Write out the line that holds "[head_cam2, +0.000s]" together with every line that follows it to the end of the material below, exactly. Omit the pictures.

== Given information ==

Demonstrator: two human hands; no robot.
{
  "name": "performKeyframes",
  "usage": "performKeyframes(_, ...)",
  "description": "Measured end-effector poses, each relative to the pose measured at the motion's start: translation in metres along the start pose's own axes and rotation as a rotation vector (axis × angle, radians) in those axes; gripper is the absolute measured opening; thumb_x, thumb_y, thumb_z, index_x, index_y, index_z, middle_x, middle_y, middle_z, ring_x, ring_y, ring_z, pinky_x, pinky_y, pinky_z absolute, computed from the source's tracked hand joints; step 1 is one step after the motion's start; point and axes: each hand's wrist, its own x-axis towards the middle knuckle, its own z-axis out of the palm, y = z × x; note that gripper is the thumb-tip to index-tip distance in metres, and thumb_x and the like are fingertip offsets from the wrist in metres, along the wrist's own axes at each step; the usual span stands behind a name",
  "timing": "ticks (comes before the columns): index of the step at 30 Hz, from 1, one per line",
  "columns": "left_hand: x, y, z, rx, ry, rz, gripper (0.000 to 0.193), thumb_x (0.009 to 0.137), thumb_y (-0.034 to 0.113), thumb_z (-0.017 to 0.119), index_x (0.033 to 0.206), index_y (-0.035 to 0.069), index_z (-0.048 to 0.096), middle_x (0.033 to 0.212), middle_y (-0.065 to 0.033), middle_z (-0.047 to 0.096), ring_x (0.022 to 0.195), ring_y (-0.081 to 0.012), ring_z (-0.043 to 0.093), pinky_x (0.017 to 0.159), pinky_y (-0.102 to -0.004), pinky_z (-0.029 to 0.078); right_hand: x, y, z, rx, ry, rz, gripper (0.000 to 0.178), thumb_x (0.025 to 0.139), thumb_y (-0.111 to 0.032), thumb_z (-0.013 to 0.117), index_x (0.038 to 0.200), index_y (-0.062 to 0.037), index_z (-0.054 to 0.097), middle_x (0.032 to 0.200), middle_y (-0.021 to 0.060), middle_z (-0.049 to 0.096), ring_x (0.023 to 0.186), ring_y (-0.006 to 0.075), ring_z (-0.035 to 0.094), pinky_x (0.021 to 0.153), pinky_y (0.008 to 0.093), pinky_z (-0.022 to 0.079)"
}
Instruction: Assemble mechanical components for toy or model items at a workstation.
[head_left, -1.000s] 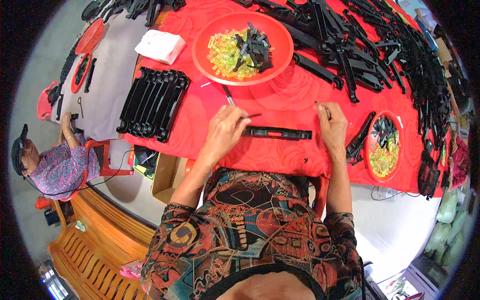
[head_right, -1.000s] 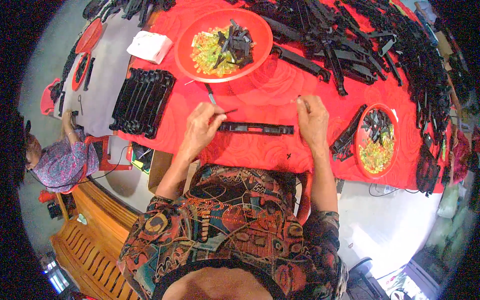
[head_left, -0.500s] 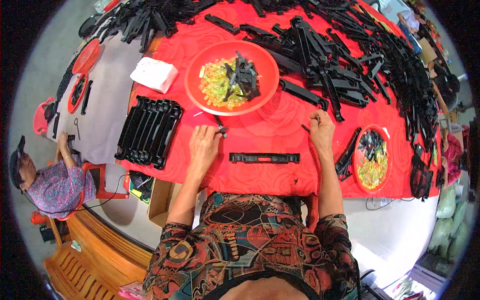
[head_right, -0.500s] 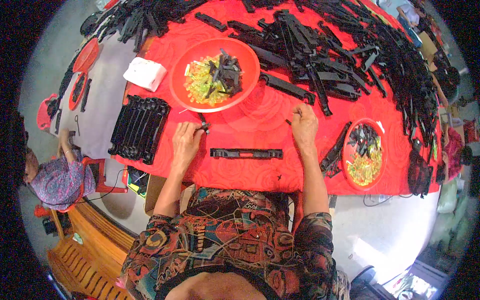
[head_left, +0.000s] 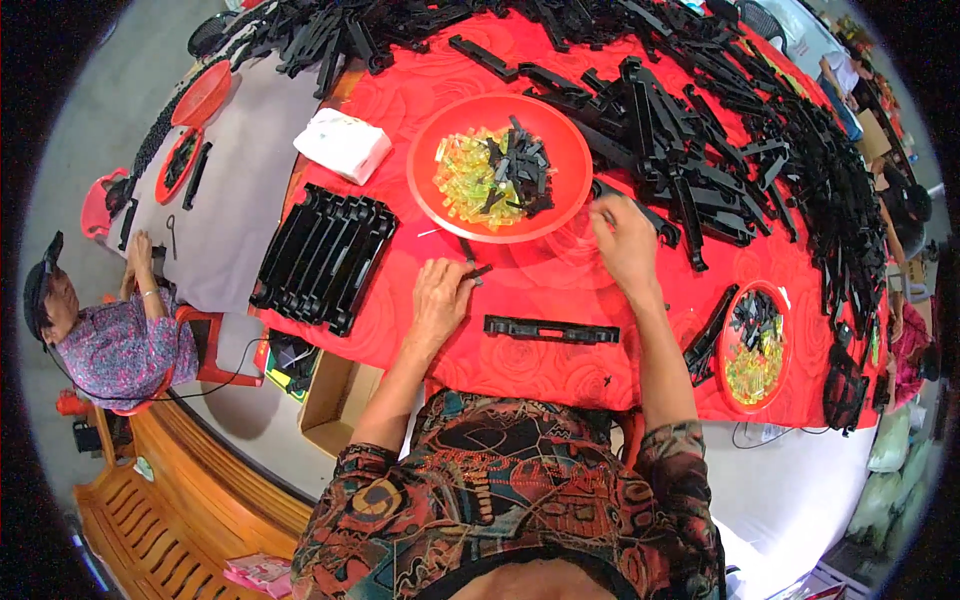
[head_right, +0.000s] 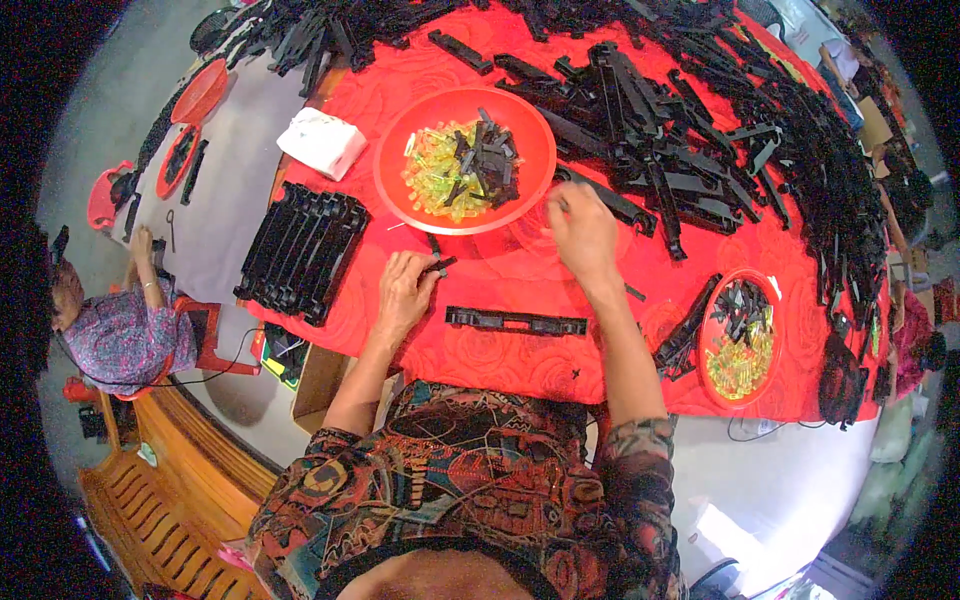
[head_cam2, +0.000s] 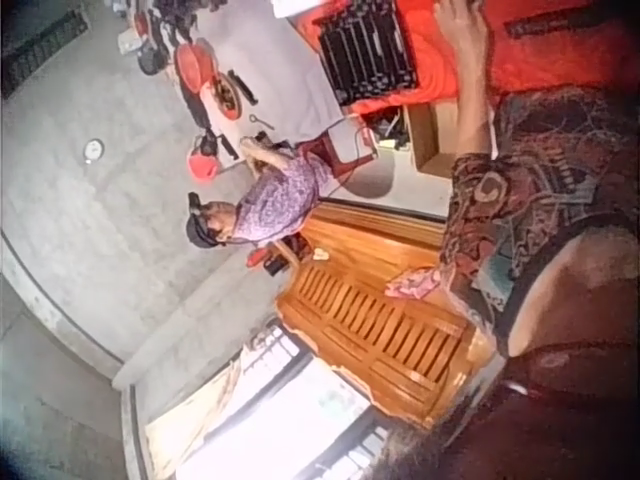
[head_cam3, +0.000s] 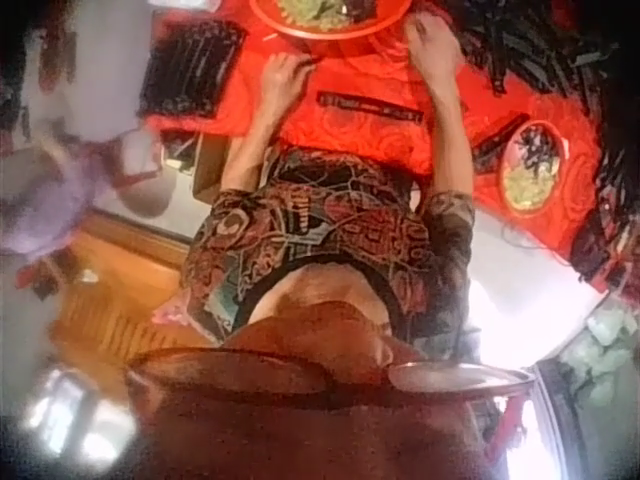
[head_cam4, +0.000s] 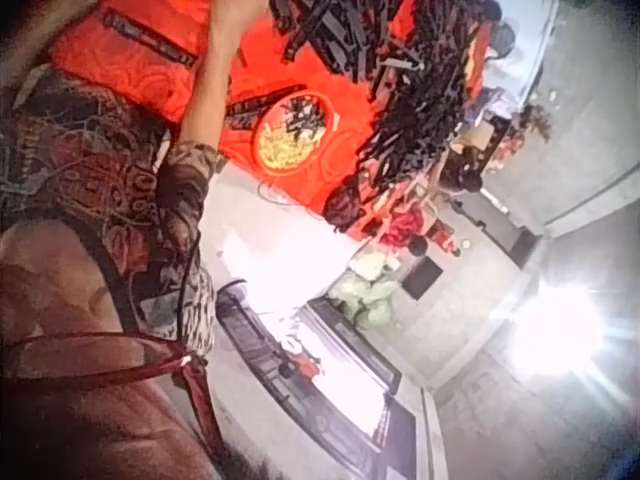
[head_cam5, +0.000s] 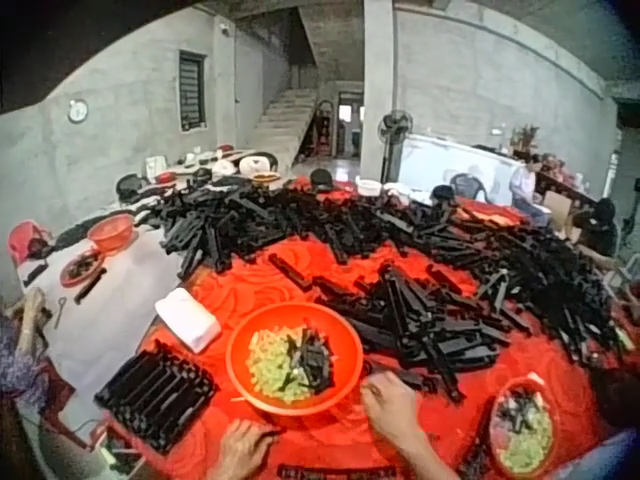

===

Solution to the exercise -
[head_cam2, +0.000s] 
[head_cam3, +0.000s] 
[head_cam4, +0.000s] 
[head_cam5, +0.000s] 

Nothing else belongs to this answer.